**Exercise goal:** Below is a listing. Copy each line of it that holds the word "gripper".

**Data excerpt:**
=== Begin Enclosure ===

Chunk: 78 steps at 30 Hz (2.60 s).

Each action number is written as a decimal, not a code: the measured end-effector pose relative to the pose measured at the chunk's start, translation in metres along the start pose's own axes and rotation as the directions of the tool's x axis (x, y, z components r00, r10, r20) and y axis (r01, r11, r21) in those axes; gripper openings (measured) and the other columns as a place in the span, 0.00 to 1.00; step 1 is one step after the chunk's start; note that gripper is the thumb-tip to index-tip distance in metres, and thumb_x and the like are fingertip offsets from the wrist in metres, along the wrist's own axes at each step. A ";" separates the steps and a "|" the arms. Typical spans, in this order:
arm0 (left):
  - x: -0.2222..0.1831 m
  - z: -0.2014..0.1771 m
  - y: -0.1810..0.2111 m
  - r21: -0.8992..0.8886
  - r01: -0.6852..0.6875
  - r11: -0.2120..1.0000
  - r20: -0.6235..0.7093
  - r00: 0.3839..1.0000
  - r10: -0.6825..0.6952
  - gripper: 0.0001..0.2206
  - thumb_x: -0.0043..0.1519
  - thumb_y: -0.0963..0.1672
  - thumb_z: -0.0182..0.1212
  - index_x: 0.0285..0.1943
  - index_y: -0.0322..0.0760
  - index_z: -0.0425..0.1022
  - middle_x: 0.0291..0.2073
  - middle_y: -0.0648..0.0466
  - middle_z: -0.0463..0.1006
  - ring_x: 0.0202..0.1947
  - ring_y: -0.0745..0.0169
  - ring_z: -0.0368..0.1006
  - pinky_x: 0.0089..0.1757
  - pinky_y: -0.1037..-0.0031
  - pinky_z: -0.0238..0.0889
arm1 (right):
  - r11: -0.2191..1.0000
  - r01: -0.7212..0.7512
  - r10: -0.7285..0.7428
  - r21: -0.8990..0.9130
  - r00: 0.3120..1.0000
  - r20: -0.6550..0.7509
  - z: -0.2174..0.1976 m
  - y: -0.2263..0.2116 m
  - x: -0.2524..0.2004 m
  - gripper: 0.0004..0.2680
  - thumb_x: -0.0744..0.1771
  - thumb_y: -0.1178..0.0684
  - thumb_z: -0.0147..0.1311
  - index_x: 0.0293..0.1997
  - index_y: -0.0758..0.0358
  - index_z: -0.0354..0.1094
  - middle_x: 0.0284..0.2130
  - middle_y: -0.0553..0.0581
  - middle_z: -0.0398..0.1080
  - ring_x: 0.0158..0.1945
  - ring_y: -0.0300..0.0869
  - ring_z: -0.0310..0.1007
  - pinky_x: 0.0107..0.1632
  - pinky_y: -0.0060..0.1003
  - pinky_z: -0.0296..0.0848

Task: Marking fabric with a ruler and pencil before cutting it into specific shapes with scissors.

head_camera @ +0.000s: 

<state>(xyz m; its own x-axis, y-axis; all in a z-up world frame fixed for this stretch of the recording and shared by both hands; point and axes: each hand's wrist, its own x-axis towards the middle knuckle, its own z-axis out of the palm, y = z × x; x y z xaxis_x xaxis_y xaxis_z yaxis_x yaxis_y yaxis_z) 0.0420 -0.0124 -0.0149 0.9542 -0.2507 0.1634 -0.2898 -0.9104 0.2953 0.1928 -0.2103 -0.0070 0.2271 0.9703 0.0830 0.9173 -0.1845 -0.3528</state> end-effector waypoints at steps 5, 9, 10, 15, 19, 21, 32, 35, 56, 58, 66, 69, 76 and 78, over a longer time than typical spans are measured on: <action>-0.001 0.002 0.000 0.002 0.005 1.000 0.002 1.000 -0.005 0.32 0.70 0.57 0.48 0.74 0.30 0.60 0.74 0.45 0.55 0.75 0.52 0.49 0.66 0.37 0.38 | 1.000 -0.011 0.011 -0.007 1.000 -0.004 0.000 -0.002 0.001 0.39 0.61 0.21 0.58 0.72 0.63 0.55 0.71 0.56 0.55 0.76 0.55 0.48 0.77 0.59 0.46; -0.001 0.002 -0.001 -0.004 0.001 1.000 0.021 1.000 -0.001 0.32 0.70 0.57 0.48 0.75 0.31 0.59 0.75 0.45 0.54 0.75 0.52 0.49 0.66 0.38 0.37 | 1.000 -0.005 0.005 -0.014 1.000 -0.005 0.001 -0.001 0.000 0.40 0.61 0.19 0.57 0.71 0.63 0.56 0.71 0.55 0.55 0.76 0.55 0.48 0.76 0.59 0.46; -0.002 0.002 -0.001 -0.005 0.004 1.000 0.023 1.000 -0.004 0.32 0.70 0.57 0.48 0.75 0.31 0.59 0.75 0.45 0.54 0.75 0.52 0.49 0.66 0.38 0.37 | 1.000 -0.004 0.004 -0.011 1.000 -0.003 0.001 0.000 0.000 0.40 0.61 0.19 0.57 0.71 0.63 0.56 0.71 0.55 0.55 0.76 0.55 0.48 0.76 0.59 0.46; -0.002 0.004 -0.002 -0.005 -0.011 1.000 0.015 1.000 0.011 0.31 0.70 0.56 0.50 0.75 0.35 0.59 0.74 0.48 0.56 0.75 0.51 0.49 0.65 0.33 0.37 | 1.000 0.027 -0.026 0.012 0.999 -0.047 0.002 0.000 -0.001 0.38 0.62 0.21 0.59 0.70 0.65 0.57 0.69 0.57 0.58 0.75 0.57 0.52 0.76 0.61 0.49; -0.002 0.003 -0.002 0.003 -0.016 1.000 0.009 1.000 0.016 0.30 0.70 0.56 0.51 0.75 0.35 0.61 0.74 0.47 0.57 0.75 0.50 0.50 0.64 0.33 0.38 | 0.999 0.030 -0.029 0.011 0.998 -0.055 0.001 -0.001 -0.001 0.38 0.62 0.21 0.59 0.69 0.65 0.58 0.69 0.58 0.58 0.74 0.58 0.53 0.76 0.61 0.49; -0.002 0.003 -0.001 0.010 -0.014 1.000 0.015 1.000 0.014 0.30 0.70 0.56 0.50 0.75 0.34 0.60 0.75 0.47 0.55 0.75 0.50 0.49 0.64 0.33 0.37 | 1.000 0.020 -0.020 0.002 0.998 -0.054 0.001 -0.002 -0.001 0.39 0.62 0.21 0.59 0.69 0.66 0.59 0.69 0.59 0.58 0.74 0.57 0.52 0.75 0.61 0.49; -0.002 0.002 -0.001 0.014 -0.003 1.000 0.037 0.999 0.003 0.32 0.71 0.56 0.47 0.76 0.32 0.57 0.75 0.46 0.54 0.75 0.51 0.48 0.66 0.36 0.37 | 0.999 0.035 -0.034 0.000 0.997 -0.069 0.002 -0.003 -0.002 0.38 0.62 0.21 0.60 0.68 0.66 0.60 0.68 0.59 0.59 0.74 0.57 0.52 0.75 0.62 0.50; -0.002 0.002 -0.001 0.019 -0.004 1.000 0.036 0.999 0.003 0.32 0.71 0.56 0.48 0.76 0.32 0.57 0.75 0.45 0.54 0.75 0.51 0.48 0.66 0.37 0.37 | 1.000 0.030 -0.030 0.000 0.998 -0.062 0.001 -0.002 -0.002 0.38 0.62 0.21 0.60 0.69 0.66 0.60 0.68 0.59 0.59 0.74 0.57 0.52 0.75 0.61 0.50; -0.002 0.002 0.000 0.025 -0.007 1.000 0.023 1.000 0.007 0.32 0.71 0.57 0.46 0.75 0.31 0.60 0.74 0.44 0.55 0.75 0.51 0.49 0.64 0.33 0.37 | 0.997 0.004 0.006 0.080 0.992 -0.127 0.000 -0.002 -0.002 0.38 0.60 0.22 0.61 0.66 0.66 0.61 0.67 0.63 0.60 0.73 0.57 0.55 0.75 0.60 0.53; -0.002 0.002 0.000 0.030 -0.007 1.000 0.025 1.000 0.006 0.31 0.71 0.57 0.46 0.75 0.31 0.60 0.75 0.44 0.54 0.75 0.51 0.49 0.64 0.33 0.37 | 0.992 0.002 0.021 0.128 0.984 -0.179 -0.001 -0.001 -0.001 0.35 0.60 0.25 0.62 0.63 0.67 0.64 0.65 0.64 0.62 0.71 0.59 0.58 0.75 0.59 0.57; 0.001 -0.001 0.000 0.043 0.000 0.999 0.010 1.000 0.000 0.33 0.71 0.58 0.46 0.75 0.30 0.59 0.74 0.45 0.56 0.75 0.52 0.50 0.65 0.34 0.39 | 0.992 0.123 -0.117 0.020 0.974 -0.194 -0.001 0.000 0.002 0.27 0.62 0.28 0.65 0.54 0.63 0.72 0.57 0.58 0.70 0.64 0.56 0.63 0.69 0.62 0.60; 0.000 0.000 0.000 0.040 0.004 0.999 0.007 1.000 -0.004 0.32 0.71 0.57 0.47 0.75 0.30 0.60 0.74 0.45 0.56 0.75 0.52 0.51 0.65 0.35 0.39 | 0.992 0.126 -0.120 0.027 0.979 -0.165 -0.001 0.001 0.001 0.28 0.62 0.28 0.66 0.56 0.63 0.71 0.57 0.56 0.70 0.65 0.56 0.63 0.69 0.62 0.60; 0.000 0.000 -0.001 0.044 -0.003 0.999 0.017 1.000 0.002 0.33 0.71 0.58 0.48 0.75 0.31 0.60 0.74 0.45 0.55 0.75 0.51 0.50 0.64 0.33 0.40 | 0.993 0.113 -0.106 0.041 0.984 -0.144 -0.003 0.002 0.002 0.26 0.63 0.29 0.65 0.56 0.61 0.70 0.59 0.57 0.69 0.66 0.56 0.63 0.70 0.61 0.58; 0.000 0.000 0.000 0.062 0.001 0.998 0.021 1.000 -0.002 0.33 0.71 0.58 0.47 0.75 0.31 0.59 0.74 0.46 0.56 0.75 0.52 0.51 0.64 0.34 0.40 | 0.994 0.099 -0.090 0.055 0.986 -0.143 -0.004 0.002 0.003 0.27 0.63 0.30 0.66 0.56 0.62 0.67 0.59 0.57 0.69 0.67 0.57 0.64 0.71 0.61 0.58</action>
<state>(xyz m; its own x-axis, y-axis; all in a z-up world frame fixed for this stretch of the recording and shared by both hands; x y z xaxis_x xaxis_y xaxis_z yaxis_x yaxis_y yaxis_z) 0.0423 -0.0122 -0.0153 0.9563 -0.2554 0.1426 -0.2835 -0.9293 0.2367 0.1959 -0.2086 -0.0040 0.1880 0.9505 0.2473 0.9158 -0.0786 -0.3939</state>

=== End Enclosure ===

**Exercise answer:**
Each action number is written as a decimal, not a code: the measured end-effector pose relative to the pose measured at the chunk's start, translation in metres along the start pose's own axes and rotation as the directions of the tool's x axis (x, y, z components r00, r10, r20) and y axis (r01, r11, r21) in those axes; gripper openings (measured) and the other columns as a place in the span, 0.00 to 1.00; step 1 is one step after the chunk's start; note that gripper is the thumb-tip to index-tip distance in metres, and thumb_x and the like are fingertip offsets from the wrist in metres, along the wrist's own axes at each step. A ";" separates the steps and a "|" the arms. Typical spans, in this order:
  - gripper: 0.0001..0.2206
  - gripper: 0.0004..0.2680

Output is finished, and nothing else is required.